Citizen Journalism
Di Balik Semangat Penggembira Muktamar Muhammadiyah di Solo
Sejak masuk gerbang tol Weleri KM-384 hingga exit tol Bandara Adi Sumarmo di Solo KM-498, kami melihat banyak rombongan bus penggembira menuju Solo.
TRIBUNJATENG.COM - Bakda Sholat Jumat, saya berdua dengan istri berangkat menuju Solo, setelah sebelumnya pamit ke Ibu saya, Hj. Mubayanah (82 tahun).

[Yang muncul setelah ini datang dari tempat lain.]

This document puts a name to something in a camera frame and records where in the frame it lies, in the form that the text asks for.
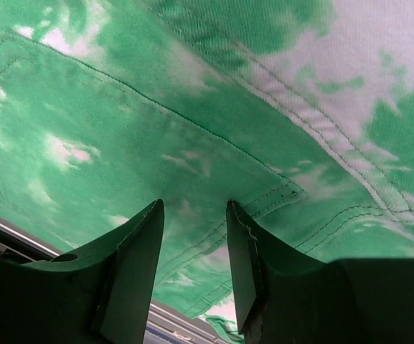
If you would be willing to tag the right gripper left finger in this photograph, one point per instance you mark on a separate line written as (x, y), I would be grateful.
(97, 293)

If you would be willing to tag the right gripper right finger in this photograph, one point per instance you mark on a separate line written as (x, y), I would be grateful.
(284, 296)

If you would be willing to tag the green tie-dye trousers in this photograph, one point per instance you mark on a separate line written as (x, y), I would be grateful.
(301, 111)

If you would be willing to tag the aluminium frame rail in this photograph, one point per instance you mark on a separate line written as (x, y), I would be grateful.
(164, 324)

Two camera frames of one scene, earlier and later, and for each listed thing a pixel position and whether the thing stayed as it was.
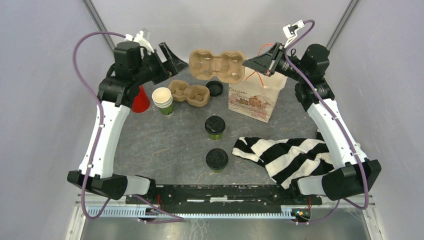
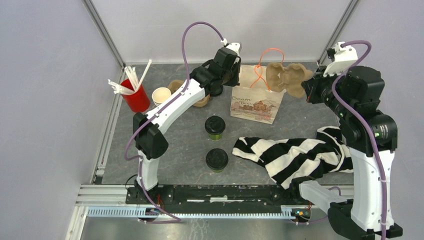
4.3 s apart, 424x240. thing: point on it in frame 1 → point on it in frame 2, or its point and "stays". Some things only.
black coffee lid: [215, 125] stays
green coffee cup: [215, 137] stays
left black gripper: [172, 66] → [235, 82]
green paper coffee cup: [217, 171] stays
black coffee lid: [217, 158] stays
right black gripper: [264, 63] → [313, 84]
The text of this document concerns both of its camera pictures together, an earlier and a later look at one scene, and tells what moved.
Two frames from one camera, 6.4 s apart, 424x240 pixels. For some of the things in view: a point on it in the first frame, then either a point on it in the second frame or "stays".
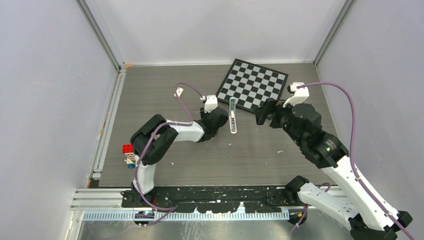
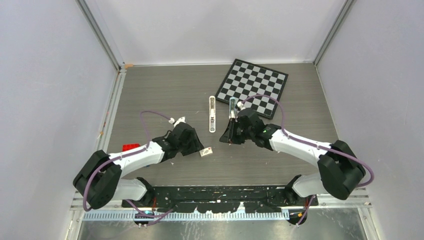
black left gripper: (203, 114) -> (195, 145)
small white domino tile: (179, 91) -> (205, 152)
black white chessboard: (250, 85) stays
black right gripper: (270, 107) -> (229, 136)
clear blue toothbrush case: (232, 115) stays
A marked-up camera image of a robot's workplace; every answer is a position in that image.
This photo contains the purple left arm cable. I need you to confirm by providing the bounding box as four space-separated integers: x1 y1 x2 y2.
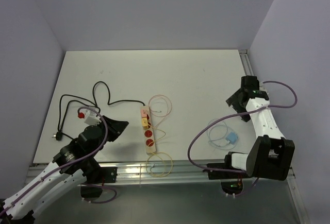
0 106 118 219

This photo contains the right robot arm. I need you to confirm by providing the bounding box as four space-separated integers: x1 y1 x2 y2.
223 76 295 181

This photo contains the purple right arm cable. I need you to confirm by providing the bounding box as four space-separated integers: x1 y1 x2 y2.
187 80 299 196

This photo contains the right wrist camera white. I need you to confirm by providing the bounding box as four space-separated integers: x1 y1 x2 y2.
259 82 270 97

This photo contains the beige red power strip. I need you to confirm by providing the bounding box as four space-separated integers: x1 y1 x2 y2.
140 106 156 155

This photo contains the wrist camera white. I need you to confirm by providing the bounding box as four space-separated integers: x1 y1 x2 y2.
77 109 101 126
259 82 270 97

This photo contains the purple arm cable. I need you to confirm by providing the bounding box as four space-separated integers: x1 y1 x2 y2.
0 106 118 219
187 80 299 196

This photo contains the black power strip cord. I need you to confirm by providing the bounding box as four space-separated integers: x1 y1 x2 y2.
51 80 145 141

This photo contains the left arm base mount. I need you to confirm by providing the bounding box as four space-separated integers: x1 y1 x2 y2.
80 166 118 204

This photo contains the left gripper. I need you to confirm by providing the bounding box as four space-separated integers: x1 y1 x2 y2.
89 115 129 158

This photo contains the aluminium right side rail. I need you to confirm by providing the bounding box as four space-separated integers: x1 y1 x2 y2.
238 49 281 158

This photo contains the yellow charger plug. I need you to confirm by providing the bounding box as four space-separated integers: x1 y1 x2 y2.
141 117 149 128

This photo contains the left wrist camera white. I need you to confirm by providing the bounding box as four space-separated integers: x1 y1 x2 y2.
77 109 101 126

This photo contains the aluminium front rail frame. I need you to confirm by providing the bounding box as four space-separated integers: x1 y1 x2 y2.
25 158 296 186

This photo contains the pink charger plug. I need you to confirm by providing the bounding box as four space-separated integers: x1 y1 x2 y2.
140 108 148 118

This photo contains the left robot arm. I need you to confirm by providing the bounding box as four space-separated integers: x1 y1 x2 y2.
1 116 129 223

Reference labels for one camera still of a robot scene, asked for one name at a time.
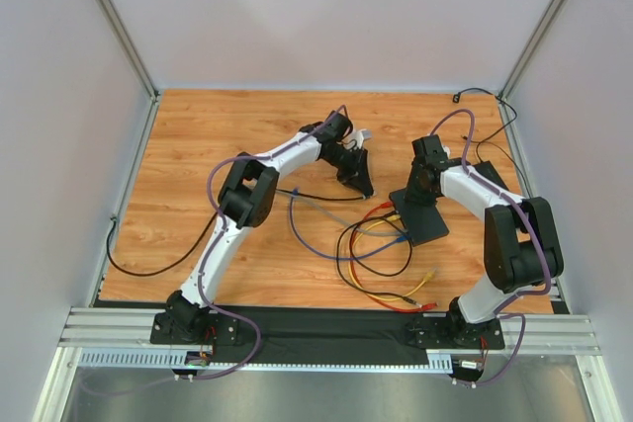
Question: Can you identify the black network switch box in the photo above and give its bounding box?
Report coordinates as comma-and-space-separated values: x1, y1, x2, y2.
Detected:
389, 189, 449, 247

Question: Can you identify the red ethernet cable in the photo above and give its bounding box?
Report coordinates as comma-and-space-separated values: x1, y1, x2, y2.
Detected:
348, 201, 440, 313

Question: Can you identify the long black cable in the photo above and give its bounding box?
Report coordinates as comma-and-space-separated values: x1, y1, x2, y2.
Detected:
106, 189, 375, 277

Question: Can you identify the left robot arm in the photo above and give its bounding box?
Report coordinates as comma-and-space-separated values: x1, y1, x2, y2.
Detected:
152, 108, 374, 343

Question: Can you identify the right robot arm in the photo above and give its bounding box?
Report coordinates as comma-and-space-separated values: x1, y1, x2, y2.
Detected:
391, 135, 564, 339

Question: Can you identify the black power adapter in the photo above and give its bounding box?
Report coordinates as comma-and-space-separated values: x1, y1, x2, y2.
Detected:
469, 161, 508, 195

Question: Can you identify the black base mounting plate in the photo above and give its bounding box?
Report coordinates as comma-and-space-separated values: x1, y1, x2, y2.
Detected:
149, 305, 505, 350

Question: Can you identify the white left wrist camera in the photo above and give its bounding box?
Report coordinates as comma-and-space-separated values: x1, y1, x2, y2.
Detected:
342, 128, 372, 150

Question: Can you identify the grey ethernet cable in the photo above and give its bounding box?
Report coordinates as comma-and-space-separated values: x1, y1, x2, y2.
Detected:
276, 189, 407, 237

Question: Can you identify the yellow ethernet cable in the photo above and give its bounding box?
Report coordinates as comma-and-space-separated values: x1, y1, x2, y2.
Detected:
348, 211, 438, 300

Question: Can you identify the thin black power cord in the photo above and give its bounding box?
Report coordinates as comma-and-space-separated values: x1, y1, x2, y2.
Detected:
451, 87, 519, 163

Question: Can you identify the aluminium front rail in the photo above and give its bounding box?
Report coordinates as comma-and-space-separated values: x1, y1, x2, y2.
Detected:
58, 307, 601, 356

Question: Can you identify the slotted grey cable duct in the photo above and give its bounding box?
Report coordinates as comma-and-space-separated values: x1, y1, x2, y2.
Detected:
78, 348, 454, 372

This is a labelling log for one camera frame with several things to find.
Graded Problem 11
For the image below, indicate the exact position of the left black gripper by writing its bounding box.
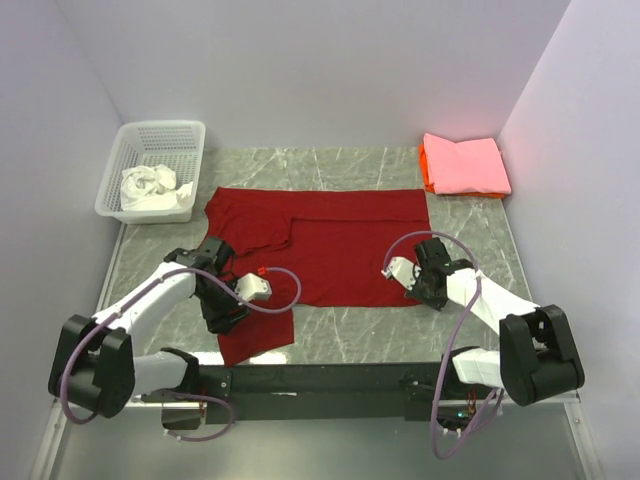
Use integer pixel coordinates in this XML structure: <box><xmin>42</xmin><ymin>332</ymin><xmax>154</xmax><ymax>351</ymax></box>
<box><xmin>196</xmin><ymin>276</ymin><xmax>251</xmax><ymax>336</ymax></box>

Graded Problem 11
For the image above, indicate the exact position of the red t shirt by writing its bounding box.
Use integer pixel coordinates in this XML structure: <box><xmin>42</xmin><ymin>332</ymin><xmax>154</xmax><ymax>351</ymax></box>
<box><xmin>203</xmin><ymin>186</ymin><xmax>432</xmax><ymax>370</ymax></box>

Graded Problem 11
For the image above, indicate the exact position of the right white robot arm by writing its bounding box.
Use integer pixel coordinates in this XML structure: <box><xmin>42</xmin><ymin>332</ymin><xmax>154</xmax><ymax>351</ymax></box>
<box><xmin>386</xmin><ymin>238</ymin><xmax>586</xmax><ymax>406</ymax></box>

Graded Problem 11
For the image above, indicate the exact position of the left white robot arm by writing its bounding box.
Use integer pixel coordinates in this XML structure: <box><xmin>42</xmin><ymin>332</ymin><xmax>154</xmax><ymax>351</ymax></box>
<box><xmin>48</xmin><ymin>237</ymin><xmax>249</xmax><ymax>418</ymax></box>

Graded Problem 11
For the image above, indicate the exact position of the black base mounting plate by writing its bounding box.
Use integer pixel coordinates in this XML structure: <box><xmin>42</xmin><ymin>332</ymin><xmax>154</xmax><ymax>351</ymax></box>
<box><xmin>142</xmin><ymin>362</ymin><xmax>440</xmax><ymax>430</ymax></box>

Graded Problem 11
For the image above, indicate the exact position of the pink folded t shirt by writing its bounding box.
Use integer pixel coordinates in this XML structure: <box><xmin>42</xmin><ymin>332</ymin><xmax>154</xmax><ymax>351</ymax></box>
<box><xmin>422</xmin><ymin>133</ymin><xmax>512</xmax><ymax>196</ymax></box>

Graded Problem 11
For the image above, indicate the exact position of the orange folded t shirt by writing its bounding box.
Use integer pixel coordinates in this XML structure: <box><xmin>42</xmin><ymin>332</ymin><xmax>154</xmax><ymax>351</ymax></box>
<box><xmin>418</xmin><ymin>144</ymin><xmax>506</xmax><ymax>199</ymax></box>

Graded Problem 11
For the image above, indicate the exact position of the white crumpled t shirt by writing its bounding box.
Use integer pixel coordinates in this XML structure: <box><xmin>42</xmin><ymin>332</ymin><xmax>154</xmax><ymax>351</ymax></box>
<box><xmin>120</xmin><ymin>164</ymin><xmax>194</xmax><ymax>212</ymax></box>

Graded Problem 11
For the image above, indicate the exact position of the white plastic basket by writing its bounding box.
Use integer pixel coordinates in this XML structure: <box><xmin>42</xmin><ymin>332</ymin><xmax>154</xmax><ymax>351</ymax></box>
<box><xmin>95</xmin><ymin>120</ymin><xmax>206</xmax><ymax>225</ymax></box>

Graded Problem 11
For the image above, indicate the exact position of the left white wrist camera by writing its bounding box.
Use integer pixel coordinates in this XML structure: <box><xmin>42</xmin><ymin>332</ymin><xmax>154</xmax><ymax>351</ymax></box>
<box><xmin>235</xmin><ymin>273</ymin><xmax>272</xmax><ymax>302</ymax></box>

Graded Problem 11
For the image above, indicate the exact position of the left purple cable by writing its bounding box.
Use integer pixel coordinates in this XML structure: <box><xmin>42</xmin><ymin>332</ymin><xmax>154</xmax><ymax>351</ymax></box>
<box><xmin>58</xmin><ymin>266</ymin><xmax>303</xmax><ymax>442</ymax></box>

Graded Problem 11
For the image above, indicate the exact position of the purple cable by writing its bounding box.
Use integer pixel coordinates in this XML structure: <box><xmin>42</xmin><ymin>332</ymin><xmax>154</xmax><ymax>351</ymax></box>
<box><xmin>58</xmin><ymin>266</ymin><xmax>303</xmax><ymax>442</ymax></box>
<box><xmin>381</xmin><ymin>230</ymin><xmax>506</xmax><ymax>460</ymax></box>

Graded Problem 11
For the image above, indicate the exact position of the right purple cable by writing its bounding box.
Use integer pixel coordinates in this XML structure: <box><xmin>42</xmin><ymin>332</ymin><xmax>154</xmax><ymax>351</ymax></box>
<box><xmin>381</xmin><ymin>230</ymin><xmax>506</xmax><ymax>460</ymax></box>

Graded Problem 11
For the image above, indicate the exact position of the aluminium frame rail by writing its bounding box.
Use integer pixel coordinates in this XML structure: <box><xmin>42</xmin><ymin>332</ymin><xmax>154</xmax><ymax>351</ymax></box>
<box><xmin>32</xmin><ymin>364</ymin><xmax>604</xmax><ymax>479</ymax></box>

Beliau salah satu imam mushola putri 'Aisyiyah di kampung Kedonsari, desa Penyangkringan, kecamatan Weleri, kabupaten Kendal. Kampung episentrum gerakan Muhammadiyah di kecamatan Weleri.

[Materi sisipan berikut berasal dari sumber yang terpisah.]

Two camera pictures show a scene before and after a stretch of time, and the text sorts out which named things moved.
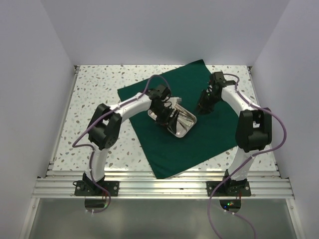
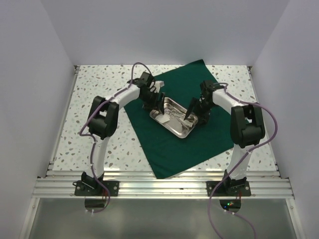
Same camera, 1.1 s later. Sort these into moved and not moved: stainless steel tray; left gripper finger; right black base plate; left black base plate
Moved: left gripper finger
Not moved: left black base plate; stainless steel tray; right black base plate
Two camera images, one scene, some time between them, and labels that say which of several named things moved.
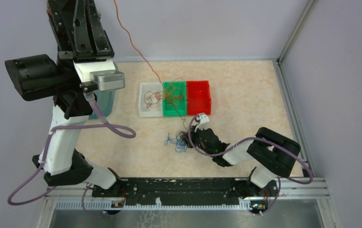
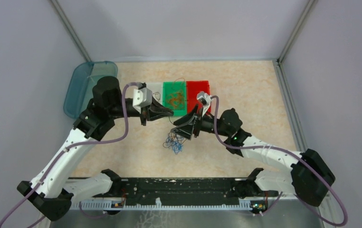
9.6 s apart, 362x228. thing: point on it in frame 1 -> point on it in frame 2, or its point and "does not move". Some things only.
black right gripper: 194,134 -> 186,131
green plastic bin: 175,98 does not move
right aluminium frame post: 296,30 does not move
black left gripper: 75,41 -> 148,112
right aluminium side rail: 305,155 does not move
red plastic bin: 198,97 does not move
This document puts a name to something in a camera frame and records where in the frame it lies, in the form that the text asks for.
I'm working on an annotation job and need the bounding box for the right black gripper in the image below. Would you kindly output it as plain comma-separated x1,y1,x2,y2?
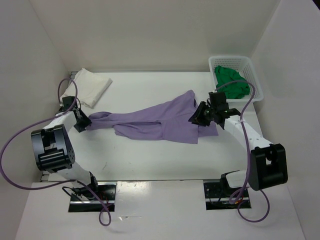
188,101,217,127

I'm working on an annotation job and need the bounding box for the purple t shirt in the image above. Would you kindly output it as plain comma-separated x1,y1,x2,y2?
86,90,219,144

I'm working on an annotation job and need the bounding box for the white t shirt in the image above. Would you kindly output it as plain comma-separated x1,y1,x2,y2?
72,68,113,109

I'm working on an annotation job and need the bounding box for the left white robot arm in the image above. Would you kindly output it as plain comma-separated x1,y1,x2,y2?
30,109,100,200

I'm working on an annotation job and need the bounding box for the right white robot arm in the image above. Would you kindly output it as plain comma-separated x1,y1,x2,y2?
188,101,288,191

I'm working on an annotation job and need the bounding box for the green t shirt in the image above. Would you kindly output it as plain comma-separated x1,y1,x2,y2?
214,65,250,99

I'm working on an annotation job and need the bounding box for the white plastic laundry basket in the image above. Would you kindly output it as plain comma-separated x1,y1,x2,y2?
208,55,264,102

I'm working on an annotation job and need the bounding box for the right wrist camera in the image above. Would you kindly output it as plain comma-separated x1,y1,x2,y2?
209,92,229,112

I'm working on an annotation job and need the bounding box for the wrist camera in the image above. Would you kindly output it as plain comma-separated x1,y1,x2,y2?
58,96,81,113
209,92,229,112

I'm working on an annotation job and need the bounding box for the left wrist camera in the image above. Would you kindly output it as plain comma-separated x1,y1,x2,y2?
58,96,81,113

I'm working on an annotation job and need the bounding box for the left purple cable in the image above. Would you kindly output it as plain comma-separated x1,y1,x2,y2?
0,77,113,227

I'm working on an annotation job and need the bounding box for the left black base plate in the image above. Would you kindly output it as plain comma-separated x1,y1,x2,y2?
64,181,117,213

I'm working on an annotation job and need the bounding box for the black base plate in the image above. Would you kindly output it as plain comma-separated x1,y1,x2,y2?
203,180,251,211
64,181,117,213

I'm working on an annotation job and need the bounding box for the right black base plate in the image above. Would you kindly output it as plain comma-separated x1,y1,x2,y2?
203,180,251,211

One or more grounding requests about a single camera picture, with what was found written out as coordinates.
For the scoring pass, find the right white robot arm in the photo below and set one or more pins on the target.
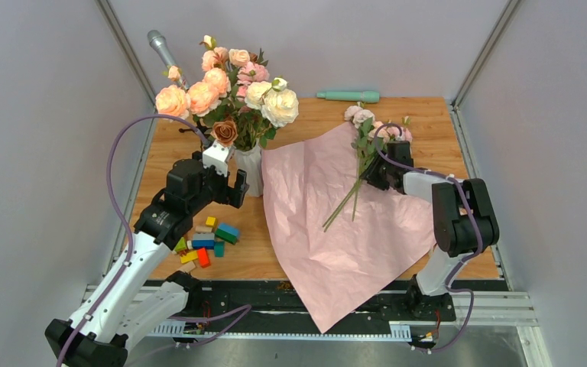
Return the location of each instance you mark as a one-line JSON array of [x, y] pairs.
[[464, 225]]

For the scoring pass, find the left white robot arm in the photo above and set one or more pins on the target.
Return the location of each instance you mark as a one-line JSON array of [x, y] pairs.
[[104, 330]]

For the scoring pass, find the mint green microphone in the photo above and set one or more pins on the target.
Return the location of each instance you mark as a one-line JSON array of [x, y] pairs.
[[350, 96]]

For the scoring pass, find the green toy brick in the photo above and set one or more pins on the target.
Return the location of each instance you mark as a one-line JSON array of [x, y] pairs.
[[181, 246]]

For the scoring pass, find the red orange wooden block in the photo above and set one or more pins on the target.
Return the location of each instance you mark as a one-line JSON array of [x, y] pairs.
[[203, 258]]

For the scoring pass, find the white slotted cable duct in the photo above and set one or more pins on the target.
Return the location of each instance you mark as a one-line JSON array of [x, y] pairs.
[[388, 331]]

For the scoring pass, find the green blue wooden block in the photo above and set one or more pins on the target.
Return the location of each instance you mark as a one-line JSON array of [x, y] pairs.
[[227, 233]]

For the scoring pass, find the pink wrapping paper sheet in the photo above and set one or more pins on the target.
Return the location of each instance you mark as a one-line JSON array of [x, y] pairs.
[[338, 253]]

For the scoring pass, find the white ribbed vase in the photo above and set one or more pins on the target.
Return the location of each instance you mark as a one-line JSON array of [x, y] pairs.
[[250, 162]]

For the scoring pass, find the beige wooden block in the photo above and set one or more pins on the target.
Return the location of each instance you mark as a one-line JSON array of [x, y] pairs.
[[187, 267]]

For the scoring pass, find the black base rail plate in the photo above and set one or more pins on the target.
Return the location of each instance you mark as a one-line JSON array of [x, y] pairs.
[[261, 305]]

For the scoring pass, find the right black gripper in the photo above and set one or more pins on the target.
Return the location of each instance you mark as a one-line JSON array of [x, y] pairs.
[[371, 174]]

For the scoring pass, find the peach pink rose bunch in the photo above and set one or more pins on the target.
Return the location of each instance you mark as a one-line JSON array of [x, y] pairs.
[[220, 94]]

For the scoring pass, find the white rose flower stem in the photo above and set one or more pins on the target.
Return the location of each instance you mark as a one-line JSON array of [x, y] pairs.
[[277, 104]]

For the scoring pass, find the silver microphone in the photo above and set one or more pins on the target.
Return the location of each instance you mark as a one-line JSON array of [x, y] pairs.
[[159, 44]]

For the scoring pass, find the purple flower bouquet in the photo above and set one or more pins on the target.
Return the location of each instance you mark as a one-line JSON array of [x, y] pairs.
[[369, 131]]

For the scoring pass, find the yellow wooden block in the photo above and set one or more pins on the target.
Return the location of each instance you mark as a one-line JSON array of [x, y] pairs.
[[188, 256]]

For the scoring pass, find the brown rose flower stem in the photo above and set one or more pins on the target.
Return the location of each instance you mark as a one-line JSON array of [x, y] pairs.
[[225, 132]]

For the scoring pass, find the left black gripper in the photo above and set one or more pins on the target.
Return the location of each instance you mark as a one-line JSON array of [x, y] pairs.
[[228, 195]]

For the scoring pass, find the small yellow cube block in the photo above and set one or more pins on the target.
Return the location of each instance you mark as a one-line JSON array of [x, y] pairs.
[[211, 222]]

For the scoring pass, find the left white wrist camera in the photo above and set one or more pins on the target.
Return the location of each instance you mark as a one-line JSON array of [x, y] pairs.
[[217, 157]]

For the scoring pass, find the teal wooden block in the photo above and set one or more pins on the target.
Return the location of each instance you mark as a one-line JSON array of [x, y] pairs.
[[219, 249]]

Baru kali ini ibu saya absen sebagai penggembira Muktamar ke-48 di Solo karena alasan kesehatan.
Masyarakat Weleri mengenal Kedonsari sebagai "Kampung Solo". Karena penduduknya sebagian besar "singkek" (pendatang) dari daerah Solo dan sekitarnya. Terutama berasal dari kabupaten Klaten, yang sebagian besar berprofesi pedagang di Pasar Weleri. Sebagian lainnya berasal dari Sukoharjo dan Wonogiri, disamping penduduk asli.
Di kampung Solo inilah Muhammadiyah telah hadir sejak era 1960-an. Tidak tahu persis kapan waktunya, yang jelas tahun 1974 saya sudah sekolah di TK ABA dan tahun 1975 masuk kelas 1 MI Muhammadiyah "Klenteng".
Disebut MI klenteng karena lokasinya persis berhadapan dengan Klenteng Weleri. Maka menjadi wajar jika Sekretaris PCM Weleri pertama, seorang muslim Tionghwa.
Bapelurzam (Badan Pelaksana Urusan Zakat Muhammadiyah) Weleri pertama hadir tahun 1979 (59 orang muzakki), dimana hampir sebagian besar (90 persen) muzakki warga kampung Solo.
Sependek pengetahuan saya, Bapelurzam merupakan institusionalisasi gerakan zakat pertama kali di Muhammadiyah. Konseptor, aplikator sekaligus motivator gerakan zakat yang diinisiasi oleh KH Abdul Barie Shoim. Sebagaimana tertera dalam buku "Zakat Kita, Zakat yang Direalisasikan". (PCM Weleri, 1978).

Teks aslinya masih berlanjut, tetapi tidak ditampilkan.